Task objective » Determine the count of lines in the data below that include the word "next", and give nothing besides it.

The data »

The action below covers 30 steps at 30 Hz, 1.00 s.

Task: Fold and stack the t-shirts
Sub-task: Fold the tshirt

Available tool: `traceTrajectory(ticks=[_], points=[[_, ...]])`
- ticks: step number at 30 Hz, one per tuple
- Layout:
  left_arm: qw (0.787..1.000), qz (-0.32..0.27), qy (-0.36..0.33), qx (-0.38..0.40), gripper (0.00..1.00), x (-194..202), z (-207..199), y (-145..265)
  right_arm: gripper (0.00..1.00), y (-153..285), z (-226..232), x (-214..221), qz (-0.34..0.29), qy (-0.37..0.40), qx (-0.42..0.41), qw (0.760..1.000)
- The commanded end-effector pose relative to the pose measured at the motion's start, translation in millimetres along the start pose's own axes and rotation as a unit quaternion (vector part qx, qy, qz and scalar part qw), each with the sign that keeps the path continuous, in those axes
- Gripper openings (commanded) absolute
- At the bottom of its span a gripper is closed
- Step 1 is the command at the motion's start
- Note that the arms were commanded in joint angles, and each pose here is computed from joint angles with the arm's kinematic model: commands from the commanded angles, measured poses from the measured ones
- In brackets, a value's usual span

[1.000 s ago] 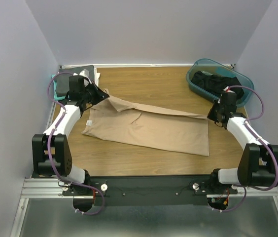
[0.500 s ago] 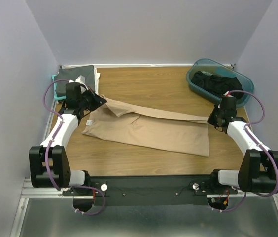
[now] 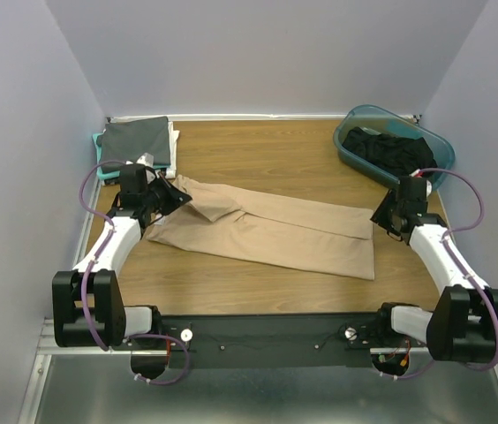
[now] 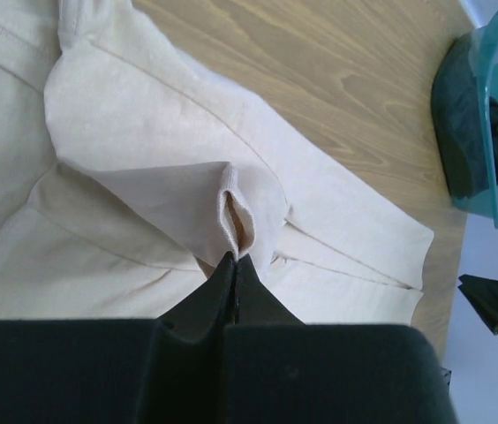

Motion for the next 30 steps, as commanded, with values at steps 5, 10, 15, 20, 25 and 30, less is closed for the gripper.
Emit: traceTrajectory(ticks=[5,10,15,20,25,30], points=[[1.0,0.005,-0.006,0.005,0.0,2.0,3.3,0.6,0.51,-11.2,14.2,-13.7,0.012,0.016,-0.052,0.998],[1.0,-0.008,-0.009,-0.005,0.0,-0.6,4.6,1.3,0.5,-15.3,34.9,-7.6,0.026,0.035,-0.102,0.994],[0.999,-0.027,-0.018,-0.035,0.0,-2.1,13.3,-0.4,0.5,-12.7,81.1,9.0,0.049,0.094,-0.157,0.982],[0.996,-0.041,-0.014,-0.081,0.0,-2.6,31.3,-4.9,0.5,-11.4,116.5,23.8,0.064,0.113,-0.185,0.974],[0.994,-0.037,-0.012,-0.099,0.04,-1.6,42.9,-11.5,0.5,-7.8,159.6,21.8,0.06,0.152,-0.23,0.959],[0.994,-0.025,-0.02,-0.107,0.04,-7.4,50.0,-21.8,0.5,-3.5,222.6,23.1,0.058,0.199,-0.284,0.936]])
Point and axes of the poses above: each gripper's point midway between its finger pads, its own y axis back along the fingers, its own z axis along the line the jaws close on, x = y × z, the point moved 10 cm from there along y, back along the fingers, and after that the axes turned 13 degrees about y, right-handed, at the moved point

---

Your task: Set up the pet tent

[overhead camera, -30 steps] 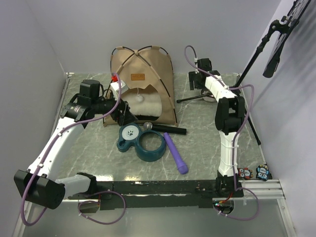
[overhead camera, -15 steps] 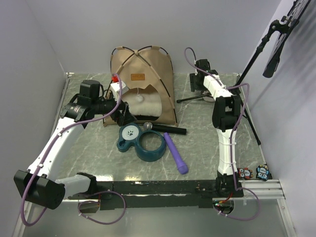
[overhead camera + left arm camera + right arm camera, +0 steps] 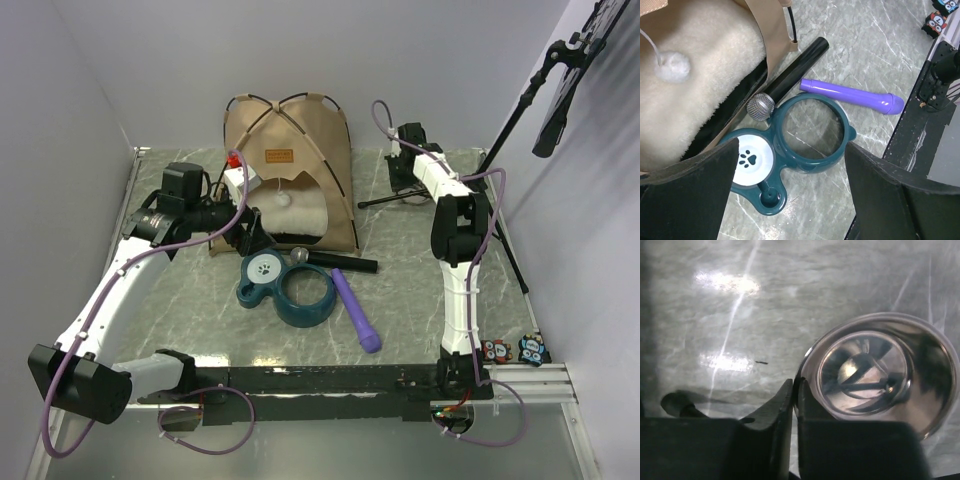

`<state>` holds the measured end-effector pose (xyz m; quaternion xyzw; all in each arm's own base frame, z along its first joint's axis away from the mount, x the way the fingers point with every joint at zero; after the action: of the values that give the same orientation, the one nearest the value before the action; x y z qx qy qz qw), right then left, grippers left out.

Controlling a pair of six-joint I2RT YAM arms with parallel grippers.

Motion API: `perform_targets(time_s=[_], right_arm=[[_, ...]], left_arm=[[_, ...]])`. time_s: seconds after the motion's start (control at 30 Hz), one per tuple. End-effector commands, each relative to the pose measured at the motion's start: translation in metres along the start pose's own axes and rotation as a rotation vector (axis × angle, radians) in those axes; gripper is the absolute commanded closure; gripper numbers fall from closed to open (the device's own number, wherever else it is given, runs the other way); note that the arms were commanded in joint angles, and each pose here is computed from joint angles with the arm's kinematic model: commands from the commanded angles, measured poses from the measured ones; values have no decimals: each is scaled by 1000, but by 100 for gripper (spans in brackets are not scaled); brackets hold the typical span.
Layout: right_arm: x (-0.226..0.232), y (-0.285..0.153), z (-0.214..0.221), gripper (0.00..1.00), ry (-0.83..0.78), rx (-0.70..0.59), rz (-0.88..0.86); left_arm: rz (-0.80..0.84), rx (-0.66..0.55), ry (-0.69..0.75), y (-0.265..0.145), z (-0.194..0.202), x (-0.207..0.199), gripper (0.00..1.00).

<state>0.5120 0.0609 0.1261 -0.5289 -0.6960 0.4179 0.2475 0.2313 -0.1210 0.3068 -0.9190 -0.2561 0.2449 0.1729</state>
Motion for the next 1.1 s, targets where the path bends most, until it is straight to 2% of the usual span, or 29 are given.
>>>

Your response » 2